### Your task
Check each line of the listing below for the string "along", and copy the ones that have it.
----- Available data -----
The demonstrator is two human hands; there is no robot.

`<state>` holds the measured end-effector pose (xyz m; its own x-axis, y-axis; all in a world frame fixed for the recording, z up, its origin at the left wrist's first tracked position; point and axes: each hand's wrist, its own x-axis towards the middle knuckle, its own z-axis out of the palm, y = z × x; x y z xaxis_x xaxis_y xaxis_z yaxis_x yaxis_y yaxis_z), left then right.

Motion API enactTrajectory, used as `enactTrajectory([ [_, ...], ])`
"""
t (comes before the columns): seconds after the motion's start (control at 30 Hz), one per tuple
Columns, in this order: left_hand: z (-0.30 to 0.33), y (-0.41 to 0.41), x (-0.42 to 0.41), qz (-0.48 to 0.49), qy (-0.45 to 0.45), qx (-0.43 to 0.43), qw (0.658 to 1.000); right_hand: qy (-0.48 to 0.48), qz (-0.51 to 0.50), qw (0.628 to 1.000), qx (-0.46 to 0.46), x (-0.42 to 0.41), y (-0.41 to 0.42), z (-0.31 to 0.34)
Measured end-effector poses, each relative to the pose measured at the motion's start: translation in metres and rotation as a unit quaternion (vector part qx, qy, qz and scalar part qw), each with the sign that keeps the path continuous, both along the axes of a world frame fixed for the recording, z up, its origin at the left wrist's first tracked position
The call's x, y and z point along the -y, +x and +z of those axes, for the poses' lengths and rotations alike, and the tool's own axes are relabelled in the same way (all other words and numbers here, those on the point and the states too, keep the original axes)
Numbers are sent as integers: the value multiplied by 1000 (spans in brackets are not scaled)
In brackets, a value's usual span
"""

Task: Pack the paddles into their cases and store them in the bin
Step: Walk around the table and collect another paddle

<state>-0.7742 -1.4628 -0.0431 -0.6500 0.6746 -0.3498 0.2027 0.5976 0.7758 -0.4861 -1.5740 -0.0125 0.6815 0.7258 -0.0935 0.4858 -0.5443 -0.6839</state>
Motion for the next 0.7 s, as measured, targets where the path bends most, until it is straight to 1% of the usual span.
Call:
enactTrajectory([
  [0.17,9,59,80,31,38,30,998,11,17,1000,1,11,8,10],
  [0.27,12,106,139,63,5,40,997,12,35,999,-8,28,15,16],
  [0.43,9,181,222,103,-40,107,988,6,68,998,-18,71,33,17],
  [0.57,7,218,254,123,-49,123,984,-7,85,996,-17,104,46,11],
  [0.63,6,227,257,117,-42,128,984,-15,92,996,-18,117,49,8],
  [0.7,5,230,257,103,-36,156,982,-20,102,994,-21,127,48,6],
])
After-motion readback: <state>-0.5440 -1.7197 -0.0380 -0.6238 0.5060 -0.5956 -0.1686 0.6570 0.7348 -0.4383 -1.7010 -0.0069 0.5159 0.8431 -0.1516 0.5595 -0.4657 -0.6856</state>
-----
### Response for this exercise
Measured end-effector poses, each relative to the pose measured at the motion's start: translation in metres and rotation as a unit quaternion (vector part qx, qy, qz and scalar part qw), each with the sign that keeps the path continuous, both along the axes of a world frame fixed for the recording, z up, its origin at the left wrist's first tracked position
The call's x, y and z point along the -y, +x and +z of those axes, for the poses' lengths and rotations alike, and the tool's own axes are relabelled in the same way (all other words and numbers here, those on the point and the states too, keep the original axes)

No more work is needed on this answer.